Two different people in a two-week period told me about two different writing contests going on this summer. One is with Glamour magazine and it requires me to write, edit, follow directions, and submit an essay on “A life-changing event,” and the other is through Real Simple magazine and it requires everything listed above except for the topic. They are asking for an article on, “How I first understood love.”

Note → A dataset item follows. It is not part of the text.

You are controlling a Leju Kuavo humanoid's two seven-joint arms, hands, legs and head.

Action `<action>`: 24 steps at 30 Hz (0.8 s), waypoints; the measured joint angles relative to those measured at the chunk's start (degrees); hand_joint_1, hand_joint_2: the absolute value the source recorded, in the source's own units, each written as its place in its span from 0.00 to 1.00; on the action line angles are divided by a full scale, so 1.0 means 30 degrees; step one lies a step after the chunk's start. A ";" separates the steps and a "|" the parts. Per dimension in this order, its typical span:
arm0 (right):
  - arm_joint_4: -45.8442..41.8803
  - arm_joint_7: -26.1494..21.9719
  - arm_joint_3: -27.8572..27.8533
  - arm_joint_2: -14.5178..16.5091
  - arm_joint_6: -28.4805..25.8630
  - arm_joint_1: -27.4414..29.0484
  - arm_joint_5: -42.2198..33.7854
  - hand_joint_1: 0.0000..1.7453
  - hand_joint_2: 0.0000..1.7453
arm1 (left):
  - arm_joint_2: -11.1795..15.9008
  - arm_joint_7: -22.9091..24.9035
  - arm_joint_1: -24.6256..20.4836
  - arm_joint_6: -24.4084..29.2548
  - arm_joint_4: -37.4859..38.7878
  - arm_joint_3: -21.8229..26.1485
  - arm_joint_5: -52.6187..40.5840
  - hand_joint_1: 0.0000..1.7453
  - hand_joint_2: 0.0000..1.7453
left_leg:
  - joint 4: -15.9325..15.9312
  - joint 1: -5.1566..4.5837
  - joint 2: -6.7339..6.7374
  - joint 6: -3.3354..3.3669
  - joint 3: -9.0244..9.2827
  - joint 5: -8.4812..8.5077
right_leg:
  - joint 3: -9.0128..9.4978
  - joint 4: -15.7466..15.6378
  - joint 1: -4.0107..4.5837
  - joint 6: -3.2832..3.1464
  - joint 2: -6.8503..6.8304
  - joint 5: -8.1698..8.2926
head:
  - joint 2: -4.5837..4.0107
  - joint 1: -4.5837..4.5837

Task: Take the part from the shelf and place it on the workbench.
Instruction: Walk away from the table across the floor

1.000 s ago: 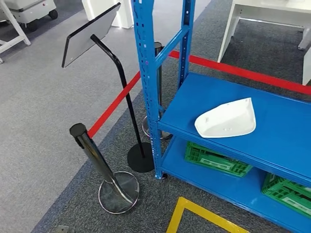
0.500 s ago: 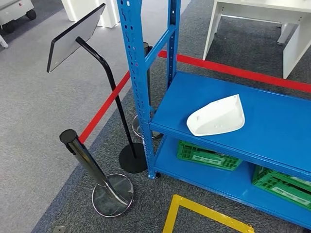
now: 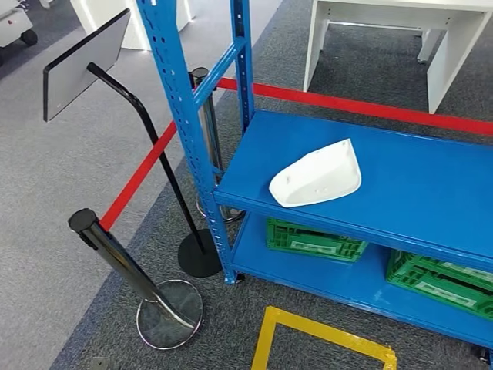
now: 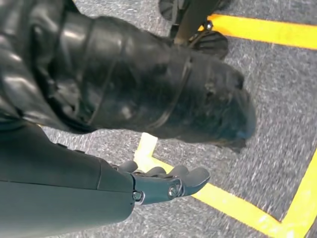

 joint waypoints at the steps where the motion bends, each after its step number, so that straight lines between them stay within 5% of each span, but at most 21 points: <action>1: -0.0002 -0.0002 -0.0016 -0.0007 0.0000 -0.0011 0.0000 0.00 0.00 | -0.0009 0.0000 0.0005 0.0000 0.0000 0.0002 0.0002 0.00 0.00 | 0.1212 0.0074 -0.0103 -0.0117 -0.0483 -0.0780 | -0.0017 -0.0002 0.0044 -0.0073 0.0063 0.0073 | 0.0000 -0.0033; 3: -0.0004 -0.0002 -0.0036 -0.0022 0.0002 0.0003 0.0004 0.00 0.00 | -0.0044 0.0002 0.0022 -0.0004 0.0000 0.0004 0.0000 0.00 0.00 | 0.3783 0.0170 -0.0180 -0.0196 -0.1549 -0.2003 | -0.0093 -0.0014 0.0109 -0.0145 0.0225 0.0203 | 0.0000 -0.0074; 5: -0.0004 0.0000 -0.0042 -0.0033 0.0002 0.0054 0.0004 0.00 0.00 | -0.0087 0.0006 0.0047 -0.0007 0.0000 0.0004 -0.0002 0.00 0.00 | 0.4251 0.0150 -0.0234 -0.0031 -0.1699 -0.1786 | -0.0159 -0.0025 0.0153 -0.0148 0.0429 0.0264 | 0.0000 -0.0091; 8: 0.0002 -0.0005 -0.0044 0.0011 0.0002 0.0024 0.0004 0.00 0.00 | -0.0038 0.0002 0.0056 -0.0004 0.0000 0.0004 0.0002 0.00 0.00 | 0.0337 -0.0197 -0.0735 0.0601 0.0091 0.0386 | -0.0118 -0.0072 0.0116 -0.0122 0.0763 0.0317 | 0.0000 -0.0084; 10: 0.0013 -0.0013 -0.0047 0.0098 0.0002 -0.0038 0.0005 0.00 0.00 | 0.0076 0.0000 0.0039 0.0007 -0.0002 0.0007 0.0002 0.00 0.00 | -0.1479 -0.0462 -0.1028 0.0920 0.0828 0.1054 | -0.0190 -0.0148 -0.0007 0.0005 0.0968 0.0423 | 0.0000 -0.0140; 14: 0.0020 -0.0016 -0.0047 0.0153 0.0029 0.0034 0.0031 0.00 0.00 | 0.0169 -0.0002 -0.0005 0.0015 -0.0005 0.0016 0.0002 0.00 0.00 | -0.2615 -0.0557 -0.0702 0.1225 0.1151 0.1619 | -0.0429 -0.0195 -0.0103 0.0301 0.0929 0.0430 | 0.0000 -0.0235; 18: 0.0015 -0.0020 -0.0049 0.0119 0.0040 -0.0016 0.0047 0.00 0.00 | 0.0020 0.0000 0.0032 -0.0013 0.0000 0.0018 -0.0004 0.00 0.00 | -0.3143 -0.0409 -0.0194 0.1320 0.1208 0.2011 | -0.2314 0.3790 0.0080 0.0380 0.0437 -0.1747 | 0.0000 -0.0018; 20: 0.0011 -0.0020 -0.0051 0.0077 0.0038 0.0038 0.0073 0.00 0.00 | -0.0053 0.0002 0.0037 -0.0015 0.0000 0.0018 -0.0027 0.00 0.00 | -0.2966 -0.0380 0.0040 0.1242 0.1077 0.1955 | -0.2609 0.4633 0.0068 0.0546 0.0350 -0.1829 | 0.0000 0.0013; 24: 0.0002 -0.0020 -0.0062 -0.0033 0.0042 0.0017 0.0138 0.00 0.00 | -0.0098 0.0002 0.0011 -0.0015 0.0000 0.0022 -0.0097 0.00 0.00 | -0.2078 -0.0322 0.0374 0.0768 0.0715 0.1516 | -0.0180 0.0392 0.0036 0.0642 -0.0313 -0.0091 | 0.0000 0.0122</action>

(I really want to enter but I’m freaked out about it. I never really edit (obviously) and I don’t like following directions or being dictated to, but I want to test myself because I can’t lose. I know I’ll gain so much just going through the process. HELP! YIKES!)
Okay, I need a time out. Don’t read the following inner dialogue: (I have the gift of communicating through written words. I have to allow myself to do this even though moving forward with it feels perilous. I’m proud of my honesty and the fearlessness in which I’m willing to share it. All that’s left to do is to bring (Solitude, the writer) and (Fear, the core issues) together in a happy union, once united they’ll produce an amazing offspring. This suckling of mine is capable of self-control when it comes to writing. She uses her intense urge to control as energy to channel her gift into organized creative pieces.)
I’m back. I was the character of a weird Prozac fueled lady from an inspirational book on tape.
In all seriousness, I’m not going to let myself down. I’ve got this: Two, two thousand words, or less, articles. Please be on the look out for them on my blog. I’m requesting a few readers to help me edit in red pen. If you’re interested let me know. (What in the hell? I can’t believe I’m really supposed to do this.)